*Task details*. Within the data below, copy each line where the string "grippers" is found.

*Source material*.
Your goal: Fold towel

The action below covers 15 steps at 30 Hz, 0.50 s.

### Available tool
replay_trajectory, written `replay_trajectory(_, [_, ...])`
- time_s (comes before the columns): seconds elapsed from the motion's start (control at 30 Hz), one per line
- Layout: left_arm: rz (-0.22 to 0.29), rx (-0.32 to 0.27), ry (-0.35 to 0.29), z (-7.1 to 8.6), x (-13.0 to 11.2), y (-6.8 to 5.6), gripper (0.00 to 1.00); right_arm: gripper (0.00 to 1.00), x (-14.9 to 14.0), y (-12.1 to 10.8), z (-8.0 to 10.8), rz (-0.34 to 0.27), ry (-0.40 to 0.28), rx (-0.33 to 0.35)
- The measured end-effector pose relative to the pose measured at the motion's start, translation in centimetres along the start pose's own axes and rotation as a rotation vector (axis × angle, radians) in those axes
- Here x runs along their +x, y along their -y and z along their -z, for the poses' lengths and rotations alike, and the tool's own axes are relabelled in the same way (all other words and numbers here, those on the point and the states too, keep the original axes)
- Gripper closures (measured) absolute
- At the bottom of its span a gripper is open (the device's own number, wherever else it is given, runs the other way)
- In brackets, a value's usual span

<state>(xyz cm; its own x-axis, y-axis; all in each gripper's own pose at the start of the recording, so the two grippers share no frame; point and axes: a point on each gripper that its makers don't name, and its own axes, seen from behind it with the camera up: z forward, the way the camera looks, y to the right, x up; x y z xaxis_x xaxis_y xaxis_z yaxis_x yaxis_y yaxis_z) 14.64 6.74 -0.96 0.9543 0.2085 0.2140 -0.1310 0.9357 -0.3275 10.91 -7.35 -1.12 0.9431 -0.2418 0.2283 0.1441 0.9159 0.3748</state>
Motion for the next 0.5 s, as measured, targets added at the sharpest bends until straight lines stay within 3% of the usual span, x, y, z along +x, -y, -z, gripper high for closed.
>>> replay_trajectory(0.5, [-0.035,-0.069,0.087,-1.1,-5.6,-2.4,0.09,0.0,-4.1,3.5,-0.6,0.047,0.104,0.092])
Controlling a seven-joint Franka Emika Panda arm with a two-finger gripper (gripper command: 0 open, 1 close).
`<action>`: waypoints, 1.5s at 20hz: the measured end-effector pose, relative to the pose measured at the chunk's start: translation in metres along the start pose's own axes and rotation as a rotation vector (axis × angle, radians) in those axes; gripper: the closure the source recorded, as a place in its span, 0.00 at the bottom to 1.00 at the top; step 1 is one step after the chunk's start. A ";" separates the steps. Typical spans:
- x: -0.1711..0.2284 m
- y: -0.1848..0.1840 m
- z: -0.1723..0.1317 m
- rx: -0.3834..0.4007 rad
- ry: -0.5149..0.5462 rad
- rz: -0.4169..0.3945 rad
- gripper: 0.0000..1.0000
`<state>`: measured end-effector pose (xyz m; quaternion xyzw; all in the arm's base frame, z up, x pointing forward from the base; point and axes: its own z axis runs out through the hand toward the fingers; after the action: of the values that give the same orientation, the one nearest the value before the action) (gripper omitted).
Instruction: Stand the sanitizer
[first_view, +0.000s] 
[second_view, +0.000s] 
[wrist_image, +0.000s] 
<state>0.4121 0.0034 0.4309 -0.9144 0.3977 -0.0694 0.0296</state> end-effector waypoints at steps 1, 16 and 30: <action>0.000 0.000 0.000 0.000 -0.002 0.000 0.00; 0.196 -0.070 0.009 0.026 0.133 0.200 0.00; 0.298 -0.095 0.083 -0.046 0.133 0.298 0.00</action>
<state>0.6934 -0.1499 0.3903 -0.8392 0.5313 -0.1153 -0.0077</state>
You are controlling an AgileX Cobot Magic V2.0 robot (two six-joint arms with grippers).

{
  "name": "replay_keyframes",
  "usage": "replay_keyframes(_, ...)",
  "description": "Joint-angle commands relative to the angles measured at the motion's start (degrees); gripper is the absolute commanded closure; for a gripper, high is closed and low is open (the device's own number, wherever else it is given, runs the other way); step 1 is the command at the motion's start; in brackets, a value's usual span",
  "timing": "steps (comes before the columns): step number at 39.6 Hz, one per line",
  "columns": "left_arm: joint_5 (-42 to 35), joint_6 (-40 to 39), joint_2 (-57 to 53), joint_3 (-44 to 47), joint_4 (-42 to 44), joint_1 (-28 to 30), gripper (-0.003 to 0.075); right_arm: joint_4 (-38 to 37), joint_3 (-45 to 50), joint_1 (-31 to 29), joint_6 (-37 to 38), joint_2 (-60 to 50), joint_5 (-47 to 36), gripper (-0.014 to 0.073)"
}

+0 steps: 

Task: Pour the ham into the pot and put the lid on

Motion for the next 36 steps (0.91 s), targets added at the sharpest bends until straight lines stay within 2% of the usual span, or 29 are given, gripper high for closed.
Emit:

*Result of the exercise*.
<state>(xyz cm; its own x-axis, y-axis; all in each gripper's own pose at the start of the recording, so the two grippers share no frame; point and axes: a point on each gripper that its makers don't name, and its own axes, seen from behind it with the camera up: z forward, the way the camera looks, y to the right, x up; x y z xaxis_x xaxis_y xaxis_z yaxis_x yaxis_y yaxis_z) 14.64 6.74 -0.96 0.9543 0.2085 0.2140 -0.1310 0.9357 -0.3275 10.91 -7.35 -1.12 0.9431 -0.2418 0.2283 0.1441 0.9159 0.3748</state>
You are controlling an AgileX Cobot Magic V2.0 robot (two six-joint arms with grippers).

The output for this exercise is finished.